I have a project that reading and writing to a PLC However, when the PLC goes offline, either from maintenance or scheduled downtime, if it’s down for an extended time, we think more that 20 minutes, the drive goes to status of idle and never comes out of it until we disable and re-enable the device. Is this normal behavior and how can I prevent this?
Is the PLC connected with an Ignition OPC-UA driver or an external service like Kepware?
The Igntion OPC-UA driver. It’s the Logix Driver V21+.
We’ve recently just seen this issue too. Ignition 8.0.16, Logix Driver against a v30 firmware L85… Thankfully this little script will “fix” the issue, but I’d not advise putting something like this in as a watchdog if possible:
devices_pydataset = system.dataset.toPyDataSet(system.device.listDevices())

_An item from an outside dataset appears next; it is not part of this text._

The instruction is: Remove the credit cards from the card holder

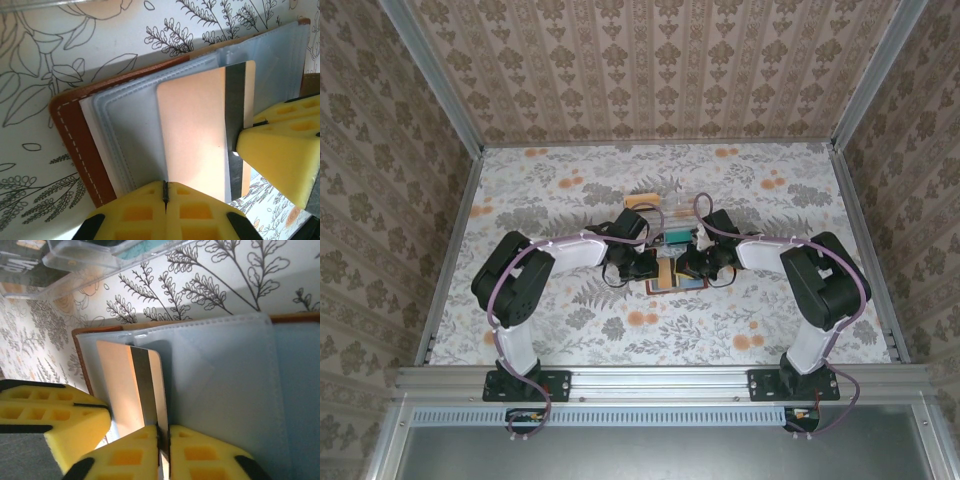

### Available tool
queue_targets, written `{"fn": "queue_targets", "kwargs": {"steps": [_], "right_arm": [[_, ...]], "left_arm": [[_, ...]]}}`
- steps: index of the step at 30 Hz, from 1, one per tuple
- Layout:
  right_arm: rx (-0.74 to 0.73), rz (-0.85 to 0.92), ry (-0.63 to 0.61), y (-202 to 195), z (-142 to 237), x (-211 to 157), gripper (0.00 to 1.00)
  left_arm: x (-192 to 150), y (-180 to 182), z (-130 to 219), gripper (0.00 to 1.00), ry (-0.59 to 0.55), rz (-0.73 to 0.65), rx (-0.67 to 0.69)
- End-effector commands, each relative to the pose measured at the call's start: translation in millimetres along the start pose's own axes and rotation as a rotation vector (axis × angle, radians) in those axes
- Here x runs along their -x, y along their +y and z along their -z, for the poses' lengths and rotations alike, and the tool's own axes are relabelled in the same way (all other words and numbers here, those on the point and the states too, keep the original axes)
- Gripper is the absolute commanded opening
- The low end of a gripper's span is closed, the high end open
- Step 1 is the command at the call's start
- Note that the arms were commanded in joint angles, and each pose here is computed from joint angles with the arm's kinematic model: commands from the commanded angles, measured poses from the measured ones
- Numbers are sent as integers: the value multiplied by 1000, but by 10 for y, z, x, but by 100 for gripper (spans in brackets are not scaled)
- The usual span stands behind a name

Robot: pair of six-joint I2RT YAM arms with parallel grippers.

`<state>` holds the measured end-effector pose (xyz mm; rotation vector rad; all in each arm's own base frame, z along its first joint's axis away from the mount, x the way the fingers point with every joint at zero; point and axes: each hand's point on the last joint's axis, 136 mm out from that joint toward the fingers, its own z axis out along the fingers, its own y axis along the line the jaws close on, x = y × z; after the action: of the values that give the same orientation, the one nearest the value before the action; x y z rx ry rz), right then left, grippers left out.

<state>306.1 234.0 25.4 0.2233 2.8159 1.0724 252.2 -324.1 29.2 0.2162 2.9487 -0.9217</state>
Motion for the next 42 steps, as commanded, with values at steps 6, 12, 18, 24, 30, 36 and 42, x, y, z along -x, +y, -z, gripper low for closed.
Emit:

idle_devices = [x['Name'] for x in devices_pydataset if x['State'] == 'Idle']
for device in idle_devices:
system.device.setDeviceEnabled(device, 0)
system.device.setDeviceEnabled(device, 1)
Anyone else come across this? We’ll probably be connecting with support on it, but thought I’d revive the topic…
We have seen this before too and use a very similar fix to ensure comms returns when it can
If this happens regularly enough for you guys is there any chance you can leave the logger for com.digitalpetri.enip.ChannelFsm
on DEBUG level and get the logs next time it happens?
Triple extra bonus points if you can also leave a filtered Wireshark capture running that captures it happening as well.
Checking back in on this issue–we just had it happen again in our Dev environment (also happening in Prod, fwiw). This particular PLC does have the highest tag count of any of the ones we’ve got, though in Dev we’ve only got a couple devices enabled (since we don’t have all the PLCs to connect to here).
It is showing Idle
state, the other Logix PLC we have enabled is showing Connected
and everything with it is functioning as intended. I enabled DEBUG
across all of the com.digitalpetri.enip
loggers (including ChannelFsm
) and oddly enough, no output from those loggers is produced (even when the other device is still chatting along nicely).
I followed up with some tcpdump’s against the gateway–one filtered against the working PLC, another against the Idle
one… I’ve got NOTHING going out or coming in from the Idle
PLC… The other is busily chatting away (20000 packets in just around 10 seconds time)…
I’ll try to setup a rolling capture next to get some of the lead-up to the event for further analysis.
I think a capture + logs taken during the lead up to this happening is going to be key to figuring it out.
Sounds like a plan... Thankfully, when the event occurs, all traffic seems to stop, meaning I won't have to be too quick on the rolling capture. I'll keep everyone posted!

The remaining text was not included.